I’m Back – And It Hurts

Working with strings is painful in C. I knew that.

But I have completely forgotten, how brain-shattering painful it is.

I guess it’s common knowledge, but let’s recap some of the issues:

  • strlen() does give you the string’s length – but only in a very strict sense. It does not give you the string’s size. That would be one byte more.
  • A simple strlen() call on garbage (that is, a perfect valid string but without the terminating NUL byte, for example) will very likely run until your process segfaults.
  • strcpy(), which copies a string to another location, absolutely needs a destination that must be of at least the source’s size and a source that is NUL-terminated. So you’ll have to check for that. Oh, and yes, strcpy() will happily wreck total havoc if you fail to provide it, of course.
  • strncpy() is somewhat better, using an additional parameter that limits the bytes copied. That eliminates the “the destination must be of some uncertain size” problem, but introduces new problems in return: If there is no NUL byte among the n bytes that you want to have copied, the destination will not be NUL-terminated. That is, it will be no string. See above for what that means in C. So, you’ll have to include checks, too  – which completely defeats the purpose of choosing strncpy() over the faster strcpy().
  • Because of the very nature of “strings” in C, strlen() is of linear time complexity, making string concatenations, for example, much slower than needed.
  • etc.

And yes, I know that those pitfalls (and many more) are well-documented in the man pages. I know that C strings are of unmatched space efficiency. I know that it was the only possible way to get unlimited strings on machines with a 64k core.

And it’s not that it was impossible to work with standard strings in C. It’s just much harder than it needs to be. And much more dangerous.

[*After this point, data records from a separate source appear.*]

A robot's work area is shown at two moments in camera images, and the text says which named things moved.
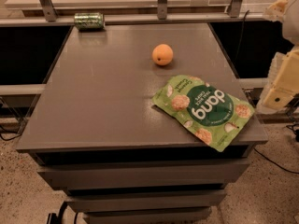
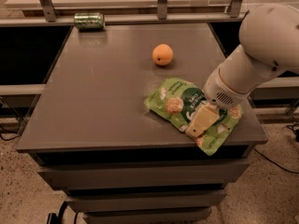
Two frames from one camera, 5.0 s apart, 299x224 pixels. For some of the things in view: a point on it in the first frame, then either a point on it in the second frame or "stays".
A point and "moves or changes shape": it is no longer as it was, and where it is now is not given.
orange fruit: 163,54 stays
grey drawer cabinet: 99,135 stays
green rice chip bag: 213,115 moves or changes shape
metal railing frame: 52,19 stays
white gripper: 291,21 → 218,92
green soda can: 89,21 stays
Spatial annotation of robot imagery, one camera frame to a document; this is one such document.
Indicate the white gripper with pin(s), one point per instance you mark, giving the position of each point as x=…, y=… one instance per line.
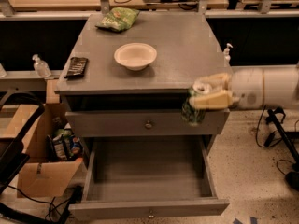
x=248, y=86

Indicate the green soda can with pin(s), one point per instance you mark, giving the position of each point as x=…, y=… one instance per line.
x=189, y=114

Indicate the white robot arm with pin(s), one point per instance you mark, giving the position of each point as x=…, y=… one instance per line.
x=280, y=87

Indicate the grey drawer cabinet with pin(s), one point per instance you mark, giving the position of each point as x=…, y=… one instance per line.
x=136, y=81

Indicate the closed grey top drawer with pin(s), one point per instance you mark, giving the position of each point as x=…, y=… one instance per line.
x=142, y=123

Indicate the open grey middle drawer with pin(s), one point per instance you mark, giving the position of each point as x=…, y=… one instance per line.
x=139, y=177

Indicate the white pump bottle right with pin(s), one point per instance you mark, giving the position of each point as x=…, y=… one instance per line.
x=226, y=52

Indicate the white bowl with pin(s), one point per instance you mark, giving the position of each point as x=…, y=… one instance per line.
x=135, y=56

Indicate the green chip bag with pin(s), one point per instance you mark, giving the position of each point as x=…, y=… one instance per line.
x=118, y=19

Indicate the snack bags in box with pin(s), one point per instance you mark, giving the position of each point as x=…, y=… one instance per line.
x=63, y=145

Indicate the clear sanitizer bottle left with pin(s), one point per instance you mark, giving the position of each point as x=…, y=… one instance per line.
x=41, y=67

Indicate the cardboard box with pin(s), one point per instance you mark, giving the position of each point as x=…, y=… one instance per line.
x=42, y=176

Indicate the black stand with cables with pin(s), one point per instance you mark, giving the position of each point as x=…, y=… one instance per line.
x=277, y=116

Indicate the black chair frame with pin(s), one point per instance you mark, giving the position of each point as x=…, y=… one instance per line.
x=12, y=158

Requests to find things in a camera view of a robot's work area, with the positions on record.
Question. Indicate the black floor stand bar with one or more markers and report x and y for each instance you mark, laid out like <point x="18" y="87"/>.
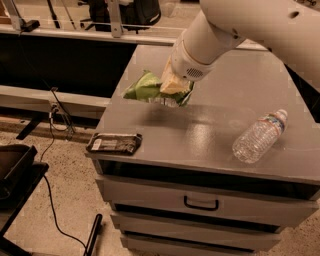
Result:
<point x="93" y="235"/>

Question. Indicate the dark rxbar chocolate bar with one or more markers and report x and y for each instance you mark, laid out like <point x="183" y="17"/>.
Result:
<point x="120" y="144"/>

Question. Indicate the clear plastic water bottle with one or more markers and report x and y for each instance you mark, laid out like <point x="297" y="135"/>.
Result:
<point x="253" y="143"/>

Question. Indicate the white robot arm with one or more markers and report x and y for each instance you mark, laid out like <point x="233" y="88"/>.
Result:
<point x="288" y="29"/>

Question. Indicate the black drawer handle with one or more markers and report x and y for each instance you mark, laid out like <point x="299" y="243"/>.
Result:
<point x="201" y="205"/>

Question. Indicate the grey drawer cabinet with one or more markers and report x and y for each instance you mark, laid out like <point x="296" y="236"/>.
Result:
<point x="187" y="151"/>

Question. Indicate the black office chair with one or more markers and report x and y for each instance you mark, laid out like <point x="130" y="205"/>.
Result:
<point x="135" y="14"/>

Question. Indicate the green jalapeno chip bag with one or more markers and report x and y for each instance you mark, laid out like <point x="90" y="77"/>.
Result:
<point x="147" y="89"/>

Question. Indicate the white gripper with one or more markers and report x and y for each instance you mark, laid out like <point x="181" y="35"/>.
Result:
<point x="186" y="65"/>

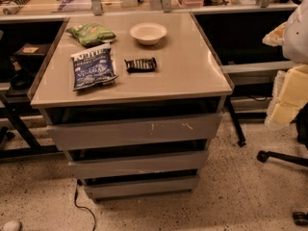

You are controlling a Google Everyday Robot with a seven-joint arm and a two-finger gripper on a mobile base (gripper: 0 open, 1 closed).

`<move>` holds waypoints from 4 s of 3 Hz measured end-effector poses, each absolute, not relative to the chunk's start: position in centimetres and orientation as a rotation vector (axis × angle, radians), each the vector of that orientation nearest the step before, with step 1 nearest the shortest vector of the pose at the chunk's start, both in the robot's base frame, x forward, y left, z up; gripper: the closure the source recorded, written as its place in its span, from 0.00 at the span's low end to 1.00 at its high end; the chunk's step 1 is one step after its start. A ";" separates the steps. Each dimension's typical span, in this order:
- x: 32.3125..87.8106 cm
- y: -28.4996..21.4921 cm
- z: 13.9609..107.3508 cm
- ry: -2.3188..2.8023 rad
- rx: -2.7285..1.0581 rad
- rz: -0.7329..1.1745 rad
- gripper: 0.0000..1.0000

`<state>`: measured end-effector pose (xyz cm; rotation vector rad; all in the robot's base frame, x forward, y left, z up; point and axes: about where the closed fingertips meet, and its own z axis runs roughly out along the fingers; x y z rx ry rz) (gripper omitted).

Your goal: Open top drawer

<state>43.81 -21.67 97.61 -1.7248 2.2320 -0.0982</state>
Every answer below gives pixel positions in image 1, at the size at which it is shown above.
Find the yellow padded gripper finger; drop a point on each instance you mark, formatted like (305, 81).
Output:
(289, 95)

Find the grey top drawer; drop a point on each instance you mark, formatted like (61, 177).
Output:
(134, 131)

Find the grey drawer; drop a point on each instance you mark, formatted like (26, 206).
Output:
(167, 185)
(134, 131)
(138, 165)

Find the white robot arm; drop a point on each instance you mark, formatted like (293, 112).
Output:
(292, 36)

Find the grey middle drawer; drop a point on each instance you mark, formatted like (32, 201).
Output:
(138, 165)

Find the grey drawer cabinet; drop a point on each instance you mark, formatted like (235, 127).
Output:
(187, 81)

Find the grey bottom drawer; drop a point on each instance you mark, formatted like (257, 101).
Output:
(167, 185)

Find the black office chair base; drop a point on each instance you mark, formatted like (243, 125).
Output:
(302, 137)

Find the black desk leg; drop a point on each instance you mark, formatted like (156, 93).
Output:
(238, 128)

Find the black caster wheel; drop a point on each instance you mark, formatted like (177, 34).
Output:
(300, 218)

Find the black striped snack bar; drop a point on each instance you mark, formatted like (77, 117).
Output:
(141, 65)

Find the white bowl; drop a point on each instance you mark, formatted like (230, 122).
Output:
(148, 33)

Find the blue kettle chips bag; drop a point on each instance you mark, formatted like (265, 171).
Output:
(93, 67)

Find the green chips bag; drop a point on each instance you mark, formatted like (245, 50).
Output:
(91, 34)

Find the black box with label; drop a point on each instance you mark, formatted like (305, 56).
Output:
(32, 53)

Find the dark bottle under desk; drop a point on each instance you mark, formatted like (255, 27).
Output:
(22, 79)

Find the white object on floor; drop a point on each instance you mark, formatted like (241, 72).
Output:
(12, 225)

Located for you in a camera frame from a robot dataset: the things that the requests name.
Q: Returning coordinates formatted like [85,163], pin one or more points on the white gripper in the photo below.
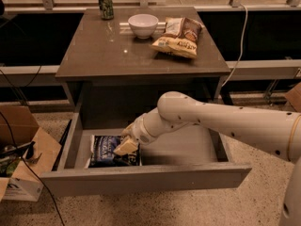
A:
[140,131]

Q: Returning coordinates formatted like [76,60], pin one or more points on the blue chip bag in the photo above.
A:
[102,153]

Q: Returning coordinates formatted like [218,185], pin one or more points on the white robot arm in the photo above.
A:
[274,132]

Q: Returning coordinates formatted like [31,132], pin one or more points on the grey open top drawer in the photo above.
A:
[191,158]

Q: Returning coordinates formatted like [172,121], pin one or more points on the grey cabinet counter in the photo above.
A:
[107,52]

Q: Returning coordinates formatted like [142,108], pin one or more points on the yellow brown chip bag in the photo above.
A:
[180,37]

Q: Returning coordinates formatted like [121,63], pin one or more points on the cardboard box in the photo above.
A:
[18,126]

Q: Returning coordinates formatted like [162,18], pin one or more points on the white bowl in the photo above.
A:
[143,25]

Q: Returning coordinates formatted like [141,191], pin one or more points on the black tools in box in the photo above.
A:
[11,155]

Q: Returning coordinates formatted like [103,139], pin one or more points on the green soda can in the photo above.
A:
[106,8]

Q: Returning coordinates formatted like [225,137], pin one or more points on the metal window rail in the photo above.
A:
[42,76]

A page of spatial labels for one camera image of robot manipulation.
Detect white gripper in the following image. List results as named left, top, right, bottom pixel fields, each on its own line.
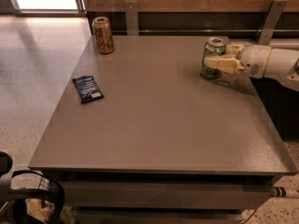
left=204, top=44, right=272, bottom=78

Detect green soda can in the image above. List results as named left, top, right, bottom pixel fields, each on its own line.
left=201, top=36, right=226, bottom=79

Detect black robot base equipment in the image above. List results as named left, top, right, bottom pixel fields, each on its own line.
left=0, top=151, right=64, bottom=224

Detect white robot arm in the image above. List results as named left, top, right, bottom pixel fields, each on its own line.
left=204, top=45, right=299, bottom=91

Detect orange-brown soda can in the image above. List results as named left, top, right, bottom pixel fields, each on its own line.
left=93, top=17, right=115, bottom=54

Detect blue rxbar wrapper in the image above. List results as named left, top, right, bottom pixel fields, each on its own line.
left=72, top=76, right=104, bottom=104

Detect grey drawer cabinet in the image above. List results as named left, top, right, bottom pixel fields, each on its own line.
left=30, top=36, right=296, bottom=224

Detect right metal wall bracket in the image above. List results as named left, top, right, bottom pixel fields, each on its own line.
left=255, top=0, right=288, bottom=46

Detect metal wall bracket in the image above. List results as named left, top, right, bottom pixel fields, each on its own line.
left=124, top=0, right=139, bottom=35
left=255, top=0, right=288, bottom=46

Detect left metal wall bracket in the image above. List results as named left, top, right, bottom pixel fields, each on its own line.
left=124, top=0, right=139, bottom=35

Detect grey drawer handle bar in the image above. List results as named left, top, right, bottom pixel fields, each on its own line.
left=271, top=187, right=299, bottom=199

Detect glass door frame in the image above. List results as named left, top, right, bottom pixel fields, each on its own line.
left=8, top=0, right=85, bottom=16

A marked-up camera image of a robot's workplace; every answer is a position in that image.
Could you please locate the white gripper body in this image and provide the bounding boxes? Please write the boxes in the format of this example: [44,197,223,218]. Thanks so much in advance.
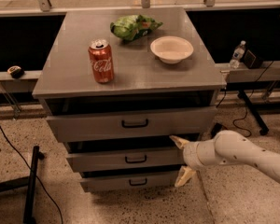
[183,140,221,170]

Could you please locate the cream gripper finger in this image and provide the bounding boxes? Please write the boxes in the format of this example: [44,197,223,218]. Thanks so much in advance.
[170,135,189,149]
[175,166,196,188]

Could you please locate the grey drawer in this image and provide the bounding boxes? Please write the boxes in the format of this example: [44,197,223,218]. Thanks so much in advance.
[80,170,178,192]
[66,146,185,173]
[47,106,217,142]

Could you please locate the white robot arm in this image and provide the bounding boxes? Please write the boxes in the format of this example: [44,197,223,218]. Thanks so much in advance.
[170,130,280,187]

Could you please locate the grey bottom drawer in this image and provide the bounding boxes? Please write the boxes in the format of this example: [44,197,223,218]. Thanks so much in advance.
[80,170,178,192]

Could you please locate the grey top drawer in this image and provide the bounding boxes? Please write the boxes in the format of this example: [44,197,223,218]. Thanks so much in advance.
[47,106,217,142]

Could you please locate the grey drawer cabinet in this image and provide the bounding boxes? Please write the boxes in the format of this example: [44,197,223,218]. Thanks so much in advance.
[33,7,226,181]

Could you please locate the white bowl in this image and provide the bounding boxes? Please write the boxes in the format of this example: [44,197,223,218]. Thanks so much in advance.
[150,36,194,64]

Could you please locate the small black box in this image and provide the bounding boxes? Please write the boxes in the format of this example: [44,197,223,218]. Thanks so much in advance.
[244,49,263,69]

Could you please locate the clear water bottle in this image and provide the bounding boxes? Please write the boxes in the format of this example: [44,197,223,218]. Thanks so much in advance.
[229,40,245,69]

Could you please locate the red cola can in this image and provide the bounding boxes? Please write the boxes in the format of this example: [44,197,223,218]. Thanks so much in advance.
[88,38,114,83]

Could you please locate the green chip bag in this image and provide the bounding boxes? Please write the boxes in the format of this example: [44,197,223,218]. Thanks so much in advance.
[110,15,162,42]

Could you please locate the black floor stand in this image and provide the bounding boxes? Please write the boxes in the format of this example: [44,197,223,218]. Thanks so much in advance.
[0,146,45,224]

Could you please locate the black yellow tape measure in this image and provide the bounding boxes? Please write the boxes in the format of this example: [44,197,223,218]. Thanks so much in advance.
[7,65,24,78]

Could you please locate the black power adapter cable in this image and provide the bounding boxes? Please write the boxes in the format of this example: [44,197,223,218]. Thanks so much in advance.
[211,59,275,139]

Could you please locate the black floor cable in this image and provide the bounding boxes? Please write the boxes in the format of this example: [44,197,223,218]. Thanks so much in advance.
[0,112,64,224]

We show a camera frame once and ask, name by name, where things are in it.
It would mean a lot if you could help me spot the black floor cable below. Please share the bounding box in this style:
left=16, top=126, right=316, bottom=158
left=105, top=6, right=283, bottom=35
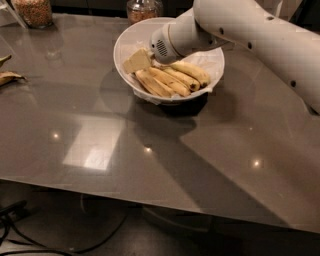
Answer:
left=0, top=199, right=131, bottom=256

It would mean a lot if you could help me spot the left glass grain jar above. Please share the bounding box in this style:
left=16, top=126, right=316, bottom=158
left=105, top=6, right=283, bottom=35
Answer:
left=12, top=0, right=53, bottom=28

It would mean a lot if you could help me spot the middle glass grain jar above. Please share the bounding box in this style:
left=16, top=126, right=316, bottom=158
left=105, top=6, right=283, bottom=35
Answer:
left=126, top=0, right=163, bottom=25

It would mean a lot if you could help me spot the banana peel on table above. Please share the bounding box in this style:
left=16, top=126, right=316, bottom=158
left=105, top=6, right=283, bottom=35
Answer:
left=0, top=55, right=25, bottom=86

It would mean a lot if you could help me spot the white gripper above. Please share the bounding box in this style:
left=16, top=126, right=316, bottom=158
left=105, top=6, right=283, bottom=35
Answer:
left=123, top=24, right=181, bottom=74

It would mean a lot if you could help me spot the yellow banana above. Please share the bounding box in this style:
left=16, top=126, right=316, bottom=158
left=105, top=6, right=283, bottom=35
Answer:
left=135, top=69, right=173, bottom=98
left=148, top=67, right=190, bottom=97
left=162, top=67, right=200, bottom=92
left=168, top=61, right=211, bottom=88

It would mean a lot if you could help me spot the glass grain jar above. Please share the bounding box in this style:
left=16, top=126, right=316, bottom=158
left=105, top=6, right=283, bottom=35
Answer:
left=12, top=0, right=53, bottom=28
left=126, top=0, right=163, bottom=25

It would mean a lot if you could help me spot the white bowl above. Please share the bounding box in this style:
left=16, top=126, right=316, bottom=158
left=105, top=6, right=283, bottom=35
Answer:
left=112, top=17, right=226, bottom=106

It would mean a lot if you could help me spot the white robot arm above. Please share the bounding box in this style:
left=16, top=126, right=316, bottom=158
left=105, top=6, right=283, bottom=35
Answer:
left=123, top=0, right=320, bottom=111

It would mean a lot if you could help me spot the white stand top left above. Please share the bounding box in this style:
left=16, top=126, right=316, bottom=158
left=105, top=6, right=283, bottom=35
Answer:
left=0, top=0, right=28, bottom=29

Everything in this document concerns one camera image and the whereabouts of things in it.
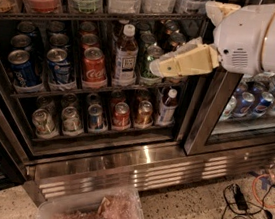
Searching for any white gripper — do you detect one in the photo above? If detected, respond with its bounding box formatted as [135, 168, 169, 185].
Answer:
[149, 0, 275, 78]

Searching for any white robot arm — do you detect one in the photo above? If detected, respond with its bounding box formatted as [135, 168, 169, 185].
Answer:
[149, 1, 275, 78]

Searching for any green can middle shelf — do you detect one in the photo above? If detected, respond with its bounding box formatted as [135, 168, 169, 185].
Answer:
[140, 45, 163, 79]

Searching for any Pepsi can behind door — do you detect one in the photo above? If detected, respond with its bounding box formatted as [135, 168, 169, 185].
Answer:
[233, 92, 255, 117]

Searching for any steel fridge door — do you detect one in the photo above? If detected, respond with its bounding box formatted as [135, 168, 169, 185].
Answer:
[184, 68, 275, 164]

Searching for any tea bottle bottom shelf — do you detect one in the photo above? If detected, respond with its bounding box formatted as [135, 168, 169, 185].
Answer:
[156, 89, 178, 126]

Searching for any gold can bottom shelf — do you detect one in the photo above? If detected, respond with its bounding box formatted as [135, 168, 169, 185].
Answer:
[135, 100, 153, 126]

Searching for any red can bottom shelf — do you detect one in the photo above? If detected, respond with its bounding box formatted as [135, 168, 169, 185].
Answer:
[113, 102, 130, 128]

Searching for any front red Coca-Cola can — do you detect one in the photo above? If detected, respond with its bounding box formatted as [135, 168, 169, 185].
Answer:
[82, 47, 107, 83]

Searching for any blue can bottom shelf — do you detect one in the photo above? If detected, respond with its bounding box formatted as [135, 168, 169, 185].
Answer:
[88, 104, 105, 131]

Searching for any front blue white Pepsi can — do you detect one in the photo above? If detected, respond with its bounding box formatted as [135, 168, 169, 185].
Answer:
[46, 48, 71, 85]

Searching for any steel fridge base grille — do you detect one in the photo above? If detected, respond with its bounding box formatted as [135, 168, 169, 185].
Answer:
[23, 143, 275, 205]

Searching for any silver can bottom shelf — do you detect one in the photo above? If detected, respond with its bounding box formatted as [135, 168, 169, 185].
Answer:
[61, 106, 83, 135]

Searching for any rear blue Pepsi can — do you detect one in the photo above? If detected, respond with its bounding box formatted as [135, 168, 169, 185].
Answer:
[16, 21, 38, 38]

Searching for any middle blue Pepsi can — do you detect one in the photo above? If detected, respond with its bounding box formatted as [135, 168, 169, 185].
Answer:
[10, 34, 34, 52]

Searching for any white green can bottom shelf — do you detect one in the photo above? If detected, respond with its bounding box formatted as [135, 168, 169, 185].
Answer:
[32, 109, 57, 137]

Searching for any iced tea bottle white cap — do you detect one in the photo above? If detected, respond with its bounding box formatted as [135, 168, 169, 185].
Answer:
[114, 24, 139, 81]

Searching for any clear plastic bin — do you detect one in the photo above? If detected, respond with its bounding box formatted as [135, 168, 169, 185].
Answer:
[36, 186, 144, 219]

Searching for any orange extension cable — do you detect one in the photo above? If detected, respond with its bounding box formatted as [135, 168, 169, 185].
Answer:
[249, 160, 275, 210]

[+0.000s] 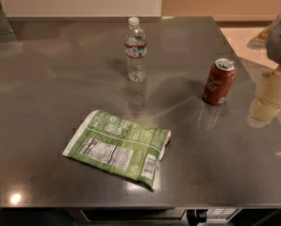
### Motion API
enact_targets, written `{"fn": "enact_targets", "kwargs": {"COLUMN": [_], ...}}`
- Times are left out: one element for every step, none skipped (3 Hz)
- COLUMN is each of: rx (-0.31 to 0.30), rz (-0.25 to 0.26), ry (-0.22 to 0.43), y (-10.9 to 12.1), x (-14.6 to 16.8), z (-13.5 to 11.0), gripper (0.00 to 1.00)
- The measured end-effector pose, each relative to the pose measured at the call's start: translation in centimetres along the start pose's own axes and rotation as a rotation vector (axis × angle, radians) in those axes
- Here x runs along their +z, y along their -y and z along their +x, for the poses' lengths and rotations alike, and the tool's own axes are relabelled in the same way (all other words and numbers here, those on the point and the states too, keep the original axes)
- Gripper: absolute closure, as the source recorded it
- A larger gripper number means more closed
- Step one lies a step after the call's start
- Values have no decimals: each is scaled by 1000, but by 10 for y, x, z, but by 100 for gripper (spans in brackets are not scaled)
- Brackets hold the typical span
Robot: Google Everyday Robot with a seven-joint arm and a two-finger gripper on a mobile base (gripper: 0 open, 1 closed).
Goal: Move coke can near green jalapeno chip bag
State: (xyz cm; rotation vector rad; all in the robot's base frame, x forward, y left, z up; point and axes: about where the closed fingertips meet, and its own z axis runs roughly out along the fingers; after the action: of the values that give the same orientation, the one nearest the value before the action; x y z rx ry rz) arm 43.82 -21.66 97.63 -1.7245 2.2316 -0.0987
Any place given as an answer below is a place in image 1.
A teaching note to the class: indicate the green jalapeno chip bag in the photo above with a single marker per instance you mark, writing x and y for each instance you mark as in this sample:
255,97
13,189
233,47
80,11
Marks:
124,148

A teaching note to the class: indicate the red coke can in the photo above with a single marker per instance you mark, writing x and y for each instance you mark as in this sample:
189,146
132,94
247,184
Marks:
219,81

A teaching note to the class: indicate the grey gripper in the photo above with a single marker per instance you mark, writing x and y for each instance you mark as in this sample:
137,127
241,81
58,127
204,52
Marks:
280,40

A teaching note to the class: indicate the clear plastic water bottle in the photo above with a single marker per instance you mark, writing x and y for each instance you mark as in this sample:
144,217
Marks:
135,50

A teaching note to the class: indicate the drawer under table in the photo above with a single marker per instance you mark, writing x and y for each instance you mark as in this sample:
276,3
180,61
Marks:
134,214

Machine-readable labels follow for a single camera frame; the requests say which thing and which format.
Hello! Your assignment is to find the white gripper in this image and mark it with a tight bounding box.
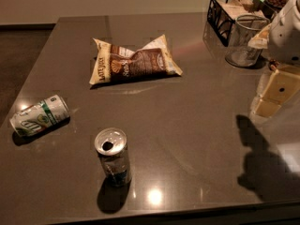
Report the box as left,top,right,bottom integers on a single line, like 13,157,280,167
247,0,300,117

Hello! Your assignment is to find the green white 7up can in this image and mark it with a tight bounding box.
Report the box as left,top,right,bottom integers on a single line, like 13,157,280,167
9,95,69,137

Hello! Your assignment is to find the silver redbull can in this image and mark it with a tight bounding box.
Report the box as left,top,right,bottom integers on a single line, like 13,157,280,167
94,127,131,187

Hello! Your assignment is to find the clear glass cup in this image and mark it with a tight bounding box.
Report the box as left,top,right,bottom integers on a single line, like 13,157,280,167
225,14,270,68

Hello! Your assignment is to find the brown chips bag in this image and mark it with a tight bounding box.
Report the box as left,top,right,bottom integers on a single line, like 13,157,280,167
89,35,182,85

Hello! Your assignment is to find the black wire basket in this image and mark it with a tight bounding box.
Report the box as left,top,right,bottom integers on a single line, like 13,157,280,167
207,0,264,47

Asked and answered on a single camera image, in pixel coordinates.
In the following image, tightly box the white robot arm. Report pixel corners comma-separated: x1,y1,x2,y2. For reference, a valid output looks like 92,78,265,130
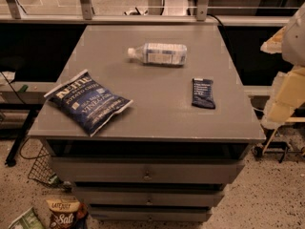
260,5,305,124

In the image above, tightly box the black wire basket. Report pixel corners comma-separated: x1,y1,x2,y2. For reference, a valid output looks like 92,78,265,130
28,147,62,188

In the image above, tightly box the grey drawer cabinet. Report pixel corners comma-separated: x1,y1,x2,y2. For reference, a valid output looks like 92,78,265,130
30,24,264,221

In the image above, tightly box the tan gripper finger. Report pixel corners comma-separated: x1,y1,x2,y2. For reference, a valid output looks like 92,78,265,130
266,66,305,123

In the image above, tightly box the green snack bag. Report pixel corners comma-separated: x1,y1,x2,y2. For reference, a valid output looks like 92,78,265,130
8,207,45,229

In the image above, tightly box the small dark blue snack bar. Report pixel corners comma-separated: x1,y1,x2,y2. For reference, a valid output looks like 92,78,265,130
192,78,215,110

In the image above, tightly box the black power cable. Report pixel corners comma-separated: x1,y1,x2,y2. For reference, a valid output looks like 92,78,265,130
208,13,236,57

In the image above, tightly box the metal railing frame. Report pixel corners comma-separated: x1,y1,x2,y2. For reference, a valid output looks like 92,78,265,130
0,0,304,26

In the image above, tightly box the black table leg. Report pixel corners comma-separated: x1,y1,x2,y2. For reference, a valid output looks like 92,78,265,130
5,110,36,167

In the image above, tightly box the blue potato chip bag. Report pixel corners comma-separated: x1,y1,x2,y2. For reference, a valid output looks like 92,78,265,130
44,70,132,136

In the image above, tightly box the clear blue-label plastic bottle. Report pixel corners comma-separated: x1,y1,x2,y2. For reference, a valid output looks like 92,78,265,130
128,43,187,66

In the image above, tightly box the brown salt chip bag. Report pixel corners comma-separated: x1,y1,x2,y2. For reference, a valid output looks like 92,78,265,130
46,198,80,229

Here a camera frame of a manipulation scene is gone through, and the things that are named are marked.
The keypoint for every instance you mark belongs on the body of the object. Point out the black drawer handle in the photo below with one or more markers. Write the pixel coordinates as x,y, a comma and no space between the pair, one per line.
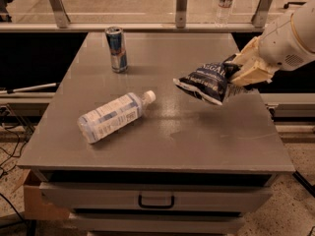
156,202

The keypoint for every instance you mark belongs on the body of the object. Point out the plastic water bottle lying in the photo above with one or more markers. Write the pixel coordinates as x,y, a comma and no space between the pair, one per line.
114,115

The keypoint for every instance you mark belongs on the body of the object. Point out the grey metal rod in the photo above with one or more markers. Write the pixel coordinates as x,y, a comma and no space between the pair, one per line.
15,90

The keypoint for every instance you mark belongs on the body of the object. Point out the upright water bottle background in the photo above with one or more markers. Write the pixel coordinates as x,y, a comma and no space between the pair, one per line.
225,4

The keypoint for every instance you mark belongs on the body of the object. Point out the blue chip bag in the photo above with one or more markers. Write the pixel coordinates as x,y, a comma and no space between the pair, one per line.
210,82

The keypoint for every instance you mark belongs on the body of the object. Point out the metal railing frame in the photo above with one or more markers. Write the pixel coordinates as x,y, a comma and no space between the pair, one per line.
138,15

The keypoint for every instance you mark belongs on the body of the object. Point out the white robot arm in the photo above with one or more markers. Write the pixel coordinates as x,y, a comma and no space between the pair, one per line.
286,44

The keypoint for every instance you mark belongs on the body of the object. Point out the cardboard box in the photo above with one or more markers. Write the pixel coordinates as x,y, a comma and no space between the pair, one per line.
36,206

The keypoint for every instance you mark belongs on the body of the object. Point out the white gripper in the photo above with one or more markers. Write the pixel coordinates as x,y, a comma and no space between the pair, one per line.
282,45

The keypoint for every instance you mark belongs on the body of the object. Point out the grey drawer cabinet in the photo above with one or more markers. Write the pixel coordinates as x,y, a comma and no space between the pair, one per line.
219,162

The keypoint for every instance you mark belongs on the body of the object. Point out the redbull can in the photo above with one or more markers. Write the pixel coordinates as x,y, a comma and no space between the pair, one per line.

It’s like [insert crazy rhetoric figure, comparing working with C strings with [doing normal stuff] using [highly dangerous equipment]].

Or something like that.

PS: Just in case this isn’t clear to everyone: C is a programming language. In fact, C is a pretty good programming language. I like it very much. It’s a piece of cake to implement better strings in C, custom made for your needs. Only the string implementation of the standard library is, well, a bit unpleasant to use.